TASK DETAILS =
Copy each line of the records that holds the string "window".

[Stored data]
==================================================
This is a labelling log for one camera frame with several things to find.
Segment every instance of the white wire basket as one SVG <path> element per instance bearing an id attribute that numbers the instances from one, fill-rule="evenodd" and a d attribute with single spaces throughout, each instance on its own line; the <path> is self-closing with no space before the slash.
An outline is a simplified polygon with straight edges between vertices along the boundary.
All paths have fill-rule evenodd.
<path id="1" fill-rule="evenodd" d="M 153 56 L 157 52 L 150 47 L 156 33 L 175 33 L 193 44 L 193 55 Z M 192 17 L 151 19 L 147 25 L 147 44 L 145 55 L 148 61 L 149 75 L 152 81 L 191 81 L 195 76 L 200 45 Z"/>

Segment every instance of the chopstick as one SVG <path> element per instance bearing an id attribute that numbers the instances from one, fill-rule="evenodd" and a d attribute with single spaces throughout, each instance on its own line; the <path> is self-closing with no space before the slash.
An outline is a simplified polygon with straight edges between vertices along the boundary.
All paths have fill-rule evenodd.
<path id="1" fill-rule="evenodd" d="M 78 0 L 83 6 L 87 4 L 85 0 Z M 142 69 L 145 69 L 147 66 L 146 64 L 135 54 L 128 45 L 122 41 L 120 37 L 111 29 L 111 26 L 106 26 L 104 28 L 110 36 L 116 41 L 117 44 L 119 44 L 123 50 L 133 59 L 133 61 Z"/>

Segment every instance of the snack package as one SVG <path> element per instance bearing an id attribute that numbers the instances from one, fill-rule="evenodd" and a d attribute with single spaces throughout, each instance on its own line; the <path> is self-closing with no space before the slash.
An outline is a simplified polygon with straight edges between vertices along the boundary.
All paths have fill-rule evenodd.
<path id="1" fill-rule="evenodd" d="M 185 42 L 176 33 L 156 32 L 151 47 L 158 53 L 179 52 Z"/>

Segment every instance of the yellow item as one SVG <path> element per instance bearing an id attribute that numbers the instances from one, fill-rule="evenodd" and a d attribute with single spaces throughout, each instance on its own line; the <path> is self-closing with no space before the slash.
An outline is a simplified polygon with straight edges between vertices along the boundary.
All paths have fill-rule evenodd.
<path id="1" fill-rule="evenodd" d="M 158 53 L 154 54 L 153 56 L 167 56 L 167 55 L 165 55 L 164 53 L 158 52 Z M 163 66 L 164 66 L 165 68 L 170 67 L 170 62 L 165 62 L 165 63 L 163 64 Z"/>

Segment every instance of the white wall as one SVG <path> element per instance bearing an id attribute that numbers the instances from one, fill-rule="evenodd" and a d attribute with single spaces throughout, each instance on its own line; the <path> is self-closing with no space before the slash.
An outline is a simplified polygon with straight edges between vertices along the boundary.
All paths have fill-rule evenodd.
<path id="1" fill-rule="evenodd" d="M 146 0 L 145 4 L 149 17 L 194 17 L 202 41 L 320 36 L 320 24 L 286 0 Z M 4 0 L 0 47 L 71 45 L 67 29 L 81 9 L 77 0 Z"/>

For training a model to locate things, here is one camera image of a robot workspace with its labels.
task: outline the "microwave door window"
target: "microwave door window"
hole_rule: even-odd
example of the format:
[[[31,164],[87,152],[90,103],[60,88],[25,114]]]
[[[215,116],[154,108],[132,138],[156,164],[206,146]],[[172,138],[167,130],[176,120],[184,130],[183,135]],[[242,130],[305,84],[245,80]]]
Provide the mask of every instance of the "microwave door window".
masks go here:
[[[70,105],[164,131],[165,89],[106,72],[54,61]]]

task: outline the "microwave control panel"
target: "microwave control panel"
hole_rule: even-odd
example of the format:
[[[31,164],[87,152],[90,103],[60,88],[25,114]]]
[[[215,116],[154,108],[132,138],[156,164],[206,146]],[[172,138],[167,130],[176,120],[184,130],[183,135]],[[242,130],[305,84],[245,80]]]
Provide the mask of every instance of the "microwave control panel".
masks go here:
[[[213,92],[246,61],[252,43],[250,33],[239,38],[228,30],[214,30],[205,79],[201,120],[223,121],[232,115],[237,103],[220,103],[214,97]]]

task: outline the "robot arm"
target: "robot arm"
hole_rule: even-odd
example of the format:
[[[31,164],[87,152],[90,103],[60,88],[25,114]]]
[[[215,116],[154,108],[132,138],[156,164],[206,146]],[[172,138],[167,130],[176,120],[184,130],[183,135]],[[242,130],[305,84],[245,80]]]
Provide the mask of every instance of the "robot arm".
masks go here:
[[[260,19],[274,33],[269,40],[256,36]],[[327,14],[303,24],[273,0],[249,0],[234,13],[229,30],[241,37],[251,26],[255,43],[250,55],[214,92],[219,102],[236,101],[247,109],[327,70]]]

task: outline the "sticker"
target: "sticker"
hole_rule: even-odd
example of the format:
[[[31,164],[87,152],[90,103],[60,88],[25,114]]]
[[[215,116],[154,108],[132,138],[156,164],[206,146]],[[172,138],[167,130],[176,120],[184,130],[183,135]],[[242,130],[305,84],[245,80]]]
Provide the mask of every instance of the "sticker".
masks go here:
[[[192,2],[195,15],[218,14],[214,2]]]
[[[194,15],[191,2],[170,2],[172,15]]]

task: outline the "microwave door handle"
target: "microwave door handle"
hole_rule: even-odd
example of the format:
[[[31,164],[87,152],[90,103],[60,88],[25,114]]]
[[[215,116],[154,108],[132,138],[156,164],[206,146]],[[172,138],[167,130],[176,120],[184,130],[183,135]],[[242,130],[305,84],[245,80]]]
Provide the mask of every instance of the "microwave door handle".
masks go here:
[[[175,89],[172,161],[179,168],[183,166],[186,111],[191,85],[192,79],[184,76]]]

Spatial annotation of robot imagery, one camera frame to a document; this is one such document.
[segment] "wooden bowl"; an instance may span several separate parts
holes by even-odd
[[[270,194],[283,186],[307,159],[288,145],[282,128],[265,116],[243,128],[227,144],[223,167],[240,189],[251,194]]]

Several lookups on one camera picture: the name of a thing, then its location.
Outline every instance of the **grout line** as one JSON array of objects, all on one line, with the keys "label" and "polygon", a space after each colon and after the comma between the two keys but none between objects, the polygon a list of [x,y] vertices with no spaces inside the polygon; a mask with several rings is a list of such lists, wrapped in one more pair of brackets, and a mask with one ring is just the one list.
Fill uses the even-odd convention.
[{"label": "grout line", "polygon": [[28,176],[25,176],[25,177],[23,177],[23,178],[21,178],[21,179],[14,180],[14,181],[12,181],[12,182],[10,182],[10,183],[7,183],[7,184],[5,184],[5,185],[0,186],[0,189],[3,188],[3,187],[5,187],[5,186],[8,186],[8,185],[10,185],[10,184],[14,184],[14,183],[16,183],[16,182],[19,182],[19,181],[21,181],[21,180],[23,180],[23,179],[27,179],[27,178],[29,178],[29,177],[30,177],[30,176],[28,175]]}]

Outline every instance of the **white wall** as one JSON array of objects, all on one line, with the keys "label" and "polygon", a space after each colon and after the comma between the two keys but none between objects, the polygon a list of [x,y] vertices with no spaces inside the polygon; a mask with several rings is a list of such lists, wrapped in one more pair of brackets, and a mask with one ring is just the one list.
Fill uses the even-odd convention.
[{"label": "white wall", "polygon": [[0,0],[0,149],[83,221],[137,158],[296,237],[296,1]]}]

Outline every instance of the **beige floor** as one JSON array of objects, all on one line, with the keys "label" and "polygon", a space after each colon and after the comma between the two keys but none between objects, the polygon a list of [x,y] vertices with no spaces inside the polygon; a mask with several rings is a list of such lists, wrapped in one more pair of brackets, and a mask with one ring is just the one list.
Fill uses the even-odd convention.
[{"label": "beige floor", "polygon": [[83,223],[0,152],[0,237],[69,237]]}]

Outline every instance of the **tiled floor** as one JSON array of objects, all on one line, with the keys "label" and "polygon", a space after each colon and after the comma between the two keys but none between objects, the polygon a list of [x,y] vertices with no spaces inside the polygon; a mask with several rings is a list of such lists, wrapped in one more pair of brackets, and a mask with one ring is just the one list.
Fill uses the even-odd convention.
==================================================
REPLY =
task: outline the "microwave door window"
target: "microwave door window"
Provide the mask of every instance of the "microwave door window".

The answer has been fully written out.